Priests appointed as vicars general or episcopal vicars are freely appointed or removed by the diocesan bishop or archbishop, and are appointed for a fixed duration. They lose their office when the term expires, or when the episcopal see falls vacant (sede vacante). Auxiliary bishops may also be removed from the office of vicar general, but must at least be appointed episcopal vicar. An auxiliary bishop who is an episcopal vicar, or a coadjutor bishop who is vicar general, may only be removed from office for a grave reason. Likewise, while they lose their vicar general or episcopal vicar office title sede vacante, they retain the duties and responsibilities of the office—specifically, they can still be exercised while the see is vacant serving as right-hand to the diocesan or apostolic administrator to establish continuity—until the succeeding bishop is installed or assumes office on a diocese. A coadjutor bishop has the right of succession, so if the see falls vacant, he becomes the diocesan bishop or archbishop immediately. These offices should not be confused with the vicar forane or "dean/archpriest", as such vicars do not have ordinary executive power.

The appointment of a vicar general is also a useful tool for a diocesan bishop or archbishop who has additional functions attached to his episcopate. The most notable example is in the diocese of Rome.

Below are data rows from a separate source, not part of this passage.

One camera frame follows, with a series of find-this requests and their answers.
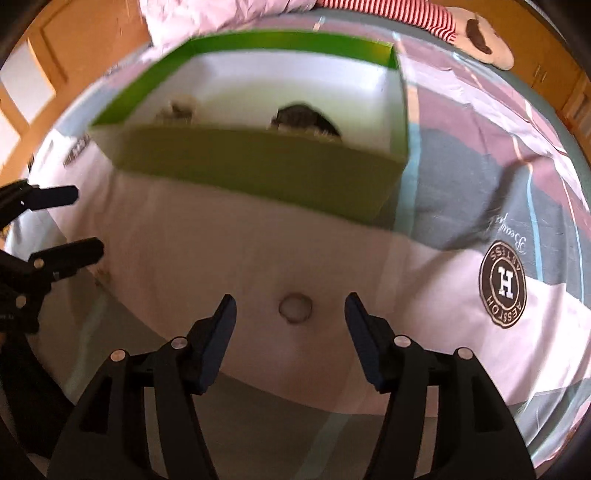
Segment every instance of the striped fabric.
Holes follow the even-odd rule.
[[[456,39],[456,22],[452,14],[447,8],[428,0],[318,0],[316,5],[377,15],[414,25],[452,44]]]

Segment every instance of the wooden cabinet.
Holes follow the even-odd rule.
[[[550,39],[541,65],[533,88],[560,111],[573,93],[582,70],[555,38]]]
[[[591,166],[591,82],[584,73],[559,115],[579,142]]]
[[[577,83],[581,68],[546,25],[517,0],[431,0],[485,17],[515,57],[511,72],[560,111]]]

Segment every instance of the bedsheet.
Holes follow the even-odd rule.
[[[236,28],[264,15],[307,10],[316,0],[139,0],[152,42],[178,44],[224,27]]]
[[[44,365],[75,400],[110,351],[156,348],[230,292],[236,331],[221,378],[196,399],[220,475],[260,478],[256,465],[265,462],[269,478],[353,478],[369,462],[387,400],[366,383],[342,319],[345,296],[357,291],[368,310],[425,348],[472,348],[534,464],[551,458],[591,391],[589,209],[552,126],[489,68],[397,33],[395,24],[308,14],[254,28],[322,28],[395,44],[410,122],[399,188],[375,224],[362,226],[117,171],[92,143],[65,166],[86,125],[155,61],[148,52],[91,87],[40,150],[30,181],[76,184],[78,204],[23,215],[7,242],[21,257],[88,236],[106,245],[92,275],[48,296],[31,339]],[[480,269],[499,241],[519,258],[527,292],[508,328],[495,323],[479,291]],[[299,330],[277,314],[290,291],[314,300],[316,321]],[[437,407],[433,392],[429,398],[432,439]],[[228,431],[239,434],[229,439]],[[237,450],[249,460],[236,462]],[[419,471],[427,465],[425,451]]]

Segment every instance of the stuffed animal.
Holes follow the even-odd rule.
[[[282,107],[271,120],[271,128],[303,131],[312,135],[340,138],[340,132],[321,113],[305,103]]]
[[[444,7],[428,0],[318,0],[325,8],[348,9],[377,15],[422,28],[459,50],[501,70],[513,67],[507,44],[480,15],[463,8]]]
[[[513,54],[486,18],[469,10],[447,7],[456,24],[456,36],[450,43],[484,63],[511,70]]]

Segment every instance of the printed logo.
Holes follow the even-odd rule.
[[[80,157],[80,154],[85,150],[85,148],[88,147],[89,143],[90,137],[88,136],[88,134],[82,135],[82,137],[76,141],[76,143],[68,153],[68,156],[64,159],[64,166],[67,167],[68,165],[74,163],[76,159]]]
[[[527,243],[527,238],[524,235],[520,235],[515,230],[513,230],[507,223],[507,213],[505,216],[503,215],[495,215],[491,218],[491,221],[488,223],[488,231],[493,230],[496,228],[497,232],[503,233],[507,235],[511,239],[515,241],[515,249],[520,253],[525,253],[525,244]]]
[[[492,321],[503,328],[513,327],[527,302],[525,272],[513,248],[496,241],[480,265],[480,297]]]

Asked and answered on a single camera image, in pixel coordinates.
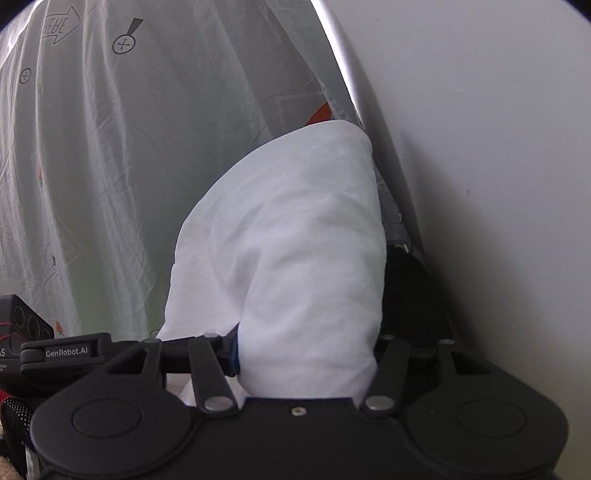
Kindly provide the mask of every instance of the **black device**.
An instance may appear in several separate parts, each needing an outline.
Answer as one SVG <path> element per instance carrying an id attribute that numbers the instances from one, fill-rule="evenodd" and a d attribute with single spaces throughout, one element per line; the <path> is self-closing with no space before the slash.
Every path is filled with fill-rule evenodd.
<path id="1" fill-rule="evenodd" d="M 554 478 L 564 414 L 451 339 L 442 296 L 399 248 L 388 248 L 383 311 L 378 371 L 359 408 L 348 398 L 238 408 L 225 379 L 239 372 L 237 329 L 25 343 L 21 376 L 46 397 L 11 407 L 33 414 L 22 442 L 45 480 Z M 197 407 L 165 390 L 166 373 L 191 374 Z"/>
<path id="2" fill-rule="evenodd" d="M 21 345 L 52 340 L 54 330 L 17 295 L 0 296 L 0 388 L 16 397 L 39 392 L 21 375 Z"/>

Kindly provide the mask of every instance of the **black fabric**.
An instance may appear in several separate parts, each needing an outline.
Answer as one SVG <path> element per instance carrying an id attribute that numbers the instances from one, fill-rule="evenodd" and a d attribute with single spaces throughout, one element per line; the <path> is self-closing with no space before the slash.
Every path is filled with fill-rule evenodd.
<path id="1" fill-rule="evenodd" d="M 380 335 L 409 341 L 413 348 L 434 348 L 451 338 L 443 294 L 427 270 L 401 248 L 388 247 Z"/>
<path id="2" fill-rule="evenodd" d="M 25 445 L 33 450 L 29 425 L 33 411 L 28 403 L 19 398 L 7 398 L 0 406 L 0 421 L 4 428 L 4 440 L 8 458 L 21 477 L 27 477 Z"/>

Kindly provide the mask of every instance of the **white pillowcase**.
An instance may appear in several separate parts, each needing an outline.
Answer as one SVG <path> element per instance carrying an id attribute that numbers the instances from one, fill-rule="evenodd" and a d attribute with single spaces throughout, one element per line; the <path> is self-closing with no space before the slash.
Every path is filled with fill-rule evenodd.
<path id="1" fill-rule="evenodd" d="M 249 395 L 358 403 L 376 370 L 386 263 L 371 154 L 363 131 L 330 121 L 234 165 L 181 229 L 158 337 L 239 323 Z"/>

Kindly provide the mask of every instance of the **circular cover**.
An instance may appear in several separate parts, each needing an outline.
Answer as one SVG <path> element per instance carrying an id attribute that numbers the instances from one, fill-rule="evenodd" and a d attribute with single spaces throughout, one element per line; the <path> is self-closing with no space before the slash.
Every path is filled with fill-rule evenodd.
<path id="1" fill-rule="evenodd" d="M 519 475 L 553 466 L 567 437 L 564 414 L 518 382 L 474 377 L 417 400 L 407 427 L 442 465 L 481 476 Z"/>
<path id="2" fill-rule="evenodd" d="M 136 375 L 104 375 L 42 403 L 31 438 L 41 458 L 62 473 L 115 480 L 167 461 L 190 426 L 189 410 L 166 390 Z"/>

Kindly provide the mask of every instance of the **pillow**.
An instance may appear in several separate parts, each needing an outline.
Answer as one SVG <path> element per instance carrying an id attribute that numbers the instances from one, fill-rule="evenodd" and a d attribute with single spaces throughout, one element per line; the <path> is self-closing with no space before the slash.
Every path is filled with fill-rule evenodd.
<path id="1" fill-rule="evenodd" d="M 180 231 L 159 338 L 239 323 L 248 395 L 359 402 L 376 370 L 386 263 L 371 154 L 362 130 L 329 121 L 234 165 Z"/>

The Pope is 'ex officio' the diocesan bishop of Rome, but spends most of his time governing the Latin Church and the global Catholic Church. His vicar general therefore functions as the de facto bishop of the diocese. The Vicar General of Rome also serves the same role for the suburbicarian diocese of Ostia, the traditional see of the Dean of the College of Cardinals, ever since it was merged with the diocese of Rome. The Vicar General of Rome, who is normally a cardinal, known as the Cardinal Vicar, is one of the few church officials in Rome to remain in office sede vacante. The current Vicar General of Rome is Cardinal Baldassare Reina.

A similar example is found in the United States, where the archbishop of New York also functioned as ordinary of the military services from World War I until the 1980s: in addition to being responsible for the archdiocese of New York, the same archbishop was also responsible for the Military Ordinariate. This had the status of an apostolic vicariate, and functioned as the equivalent of a diocese defined by quality (that is, all Catholic members of the U.S. military and their dependents) rather than by geography. The archbishop had two separate administrations, therefore, and two sets of vicars general to manage each. This arrangement ended with the establishment of the wholly separate Archdiocese for the Military Services, USA.

Generic coat of arms of a vicar general

===Anglican Communion===

Vicars-General retain important administrative and judicial functions in the Church of England.

Following the Act of Supremacy of 1534, Henry VIII appointed Thomas Cromwell as his vicar general, a delegation of the powers with which Henry was invested by the Act as a result of becoming supreme head of the Church of England.

During the COVID-19 pandemic, the Church of England licensed bishop-designates as episcopal vicars until they were permitted to hold consecration services. For example, Gavin Collins was licensed as an episcopal vicar in the Diocese of Oxford from his earlier-planned consecration date (28 January 2021) until his consecration as Bishop of Dorchester (14 April 2021).